Department of Pathology, Johns Hopkins University School of Medicine, Baltimore, Maryland.
Johns Hopkins Bloomberg School of Public Health, Baltimore, Maryland.
Clin Infect Dis. 2018 Apr 3;66(suppl_3):S173-S182. doi: 10.1093/cid/cix951.
The World Health Organization (WHO) and the Joint United Nations Programme on HIV/AIDS (UNAIDS) have set a Fast-Track goal to achieve 90% coverage of voluntary medical male circumcision (VMMC) among boys and men aged 10-29 years in priority settings by 2021. We aimed to identify age-specific facilitators of VMMC uptake among adolescents.
Younger (aged 10-14 years; n = 967) and older (aged 15-19 years; n = 559) male adolescents completed structured interviews about perceptions of and motivations for VMMC before receiving VMMC counseling at 14 service provision sites across South Africa, Tanzania, and Zimbabwe.
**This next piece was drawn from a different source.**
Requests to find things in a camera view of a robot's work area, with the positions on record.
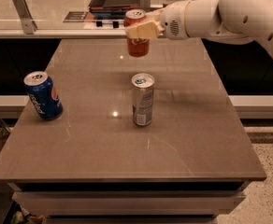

Adjusted prevalence ratios (aPRs) were estimated using multivariable modified Poisson regression models with generalized estimating equations and robust standard errors.
The majority of adolescents reported a strong desire for VMMC. Compared with older adolescents, younger adolescents were less likely to cite protection against human immunodeficiency virus (HIV) or other sexually transmitted infections (aPR, 0.77; 95% confidence interval [CI], .66-.91) and hygienic reasons (aPR, 0.55; 95% CI, .39-.77) as their motivation to undergo VMMC but were more likely to report being motivated by advice from others (aPR, 1.88; 95% CI, 1.54-2.29). Although most adolescents believed that undergoing VMMC was a normative behavior, younger adolescents were less likely to perceive higher descriptive norms (aPR, 0.79; .71-.89), injunctive norms (aPR, 0.86; 95% CI, .73-1.00), or anticipated stigma for being uncircumcised (aPR, 0.79; 95% CI, .68-.90). Younger adolescents were also less likely than older adolescents to correctly cite that VMMC offers men and boys partial HIV protection (aPR, 0.73; 95% CI, .65-.82). Irrespective of age, adolescents' main concern about undergoing VMMC was pain (aPR, 0.95; 95% CI, .87-1.04). Among younger adolescents, fear of pain was negatively associated with desire for VMMC (aPR, 0.89; 95% CI, .83-.96).
Age-specific strategies are important to consider to generate sustainable demand for VMMC. Programmatic efforts should consider building on the social norms surrounding VMMC and aim to alleviate fears about pain.
世界卫生组织(WHO)和联合国艾滋病规划署(UNAIDS)设定了一个快速通道目标,即在 2021 年之前,在重点地区实现 90%的 10-29 岁男孩和男子接受自愿医疗男性包皮环切术(VMMC)。我们旨在确定青少年接受 VMMC 的特定年龄促进因素。
在南非、坦桑尼亚和津巴布韦的 14 个服务提供点,年龄较小(10-14 岁;n = 967)和年龄较大(15-19 岁;n = 559)的男青少年在接受 VMMC 咨询前完成了关于 VMMC 的看法和动机的结构化访谈。使用具有广义估计方程和稳健标准误差的多变量修正泊松回归模型估计调整后患病率比(aPR)。
大多数青少年表示强烈希望接受 VMMC。与年龄较大的青少年相比,年龄较小的青少年不太可能将保护免受人类免疫缺陷病毒(HIV)或其他性传播感染(aPR,0.77;95%置信区间[CI],0.66-0.91)和卫生原因(aPR,0.55;95%CI,0.39-0.77)作为他们接受 VMMC 的动机,但更有可能报告受到他人建议的激励(aPR,1.88;95%CI,1.54-2.29)。尽管大多数青少年认为接受 VMMC 是一种规范行为,但年龄较小的青少年不太可能感知到更高的描述性规范(aPR,0.79;0.71-0.89)、规范性规范(aPR,0.86;95%CI,0.73-1.00)或对未行包皮环切术的预期耻辱(aPR,0.79;0.68-0.90)。年龄较小的青少年也比年龄较大的青少年更不可能正确地指出 VMMC 为男性和男孩提供部分 HIV 保护(aPR,0.73;95%CI,0.65-0.82)。无论年龄大小,青少年对接受 VMMC 的主要担忧是疼痛(aPR,0.95;95%CI,0.87-1.04)。在年龄较小的青少年中,对疼痛的恐惧与对 VMMC 的渴望呈负相关(aPR,0.89;95%CI,0.83-0.96)。
考虑到特定年龄的策略很重要,以产生对 VMMC 的可持续需求。规划工作应考虑围绕 VMMC 建立社会规范,并努力减轻对疼痛的恐惧。